Patent Attorneys at Solve Intelligence: Building AI for Patent Practice

At Solve Intelligence, we build AI tools for patent attorneys. This means a design philosophy of developing, testing and refining our platforms specifically with our end-users in mind. We recognize that in order to build the best AI tools for patent attorneys, patent attorneys themselves must be involved in the development process. Their domain expertise, combined with the advanced technical knowledge of our AI and engineering teams, ensures our Patent Copilot isn’t just innovative—it’s tailored to the realities of patent practice, delivering solutions that truly work for attorneys. In this article, we explain what our patent attorneys do here at Solve, and how they collaborate with our wider team and customers to deliver our AI solutions.

Patent Attorneys at Solve Intelligence: Building AI for Patent Practice

Product Development

Our IP team at Solve includes patent attorneys with multi-jurisdictional experience and diverse technical backgrounds. The team plays a pivotal role in shaping our Patent Copilot. From ideation to implementation, their expertise is central to our development process. Here’s how they contribute:

Defining the Problem Space: Our patent attorneys identify the most time-consuming and error-prone tasks in drafting and prosecution, such as claim construction, incorporating edits to lengthy specifications, and prior art analysis.

Collaborating on Feature Design: Our attorneys work closely with our AI and engineering teams to design features that simplify these tasks. For instance, our Patent Drafting Copilot’s functionality was developed with direct input from attorneys in our team who understand the intricacies of patent drafting, and how this can differ for chemical compositions and computer-implemented inventions, for example.

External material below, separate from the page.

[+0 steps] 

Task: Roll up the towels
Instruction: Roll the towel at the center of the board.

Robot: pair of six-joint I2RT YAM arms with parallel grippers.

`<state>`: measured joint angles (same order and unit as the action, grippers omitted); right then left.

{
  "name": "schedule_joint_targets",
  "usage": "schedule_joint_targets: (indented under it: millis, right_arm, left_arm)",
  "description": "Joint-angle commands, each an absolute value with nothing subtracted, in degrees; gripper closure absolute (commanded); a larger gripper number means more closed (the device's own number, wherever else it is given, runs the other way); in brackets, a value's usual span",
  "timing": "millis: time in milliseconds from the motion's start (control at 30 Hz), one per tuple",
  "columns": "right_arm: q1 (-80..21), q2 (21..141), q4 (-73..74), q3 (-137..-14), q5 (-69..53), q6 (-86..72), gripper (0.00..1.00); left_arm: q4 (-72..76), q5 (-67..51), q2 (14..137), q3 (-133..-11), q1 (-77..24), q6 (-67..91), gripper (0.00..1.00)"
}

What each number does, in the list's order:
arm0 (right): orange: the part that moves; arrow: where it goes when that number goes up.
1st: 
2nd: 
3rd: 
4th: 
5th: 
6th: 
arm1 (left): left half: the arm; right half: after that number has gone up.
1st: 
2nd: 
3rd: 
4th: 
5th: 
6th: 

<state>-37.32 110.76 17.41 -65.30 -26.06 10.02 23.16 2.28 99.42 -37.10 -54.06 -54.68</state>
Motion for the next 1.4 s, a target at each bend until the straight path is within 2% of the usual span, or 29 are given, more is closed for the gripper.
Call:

Rigorous Testing: Once features are implemented, our patent attorneys rigorously test them in real-world scenarios and provide critical feedback to fine-tune performance.

Customer Success: Our IP team is uniquely positioned to quickly understand and address customer feedback, even if such feedback stems from a relatively niche area of patent law. Our attorneys are able to leverage their legal expertise to implement custom solutions and new features within our platforms based on customer feedback, with the help of the wider team here at Solve.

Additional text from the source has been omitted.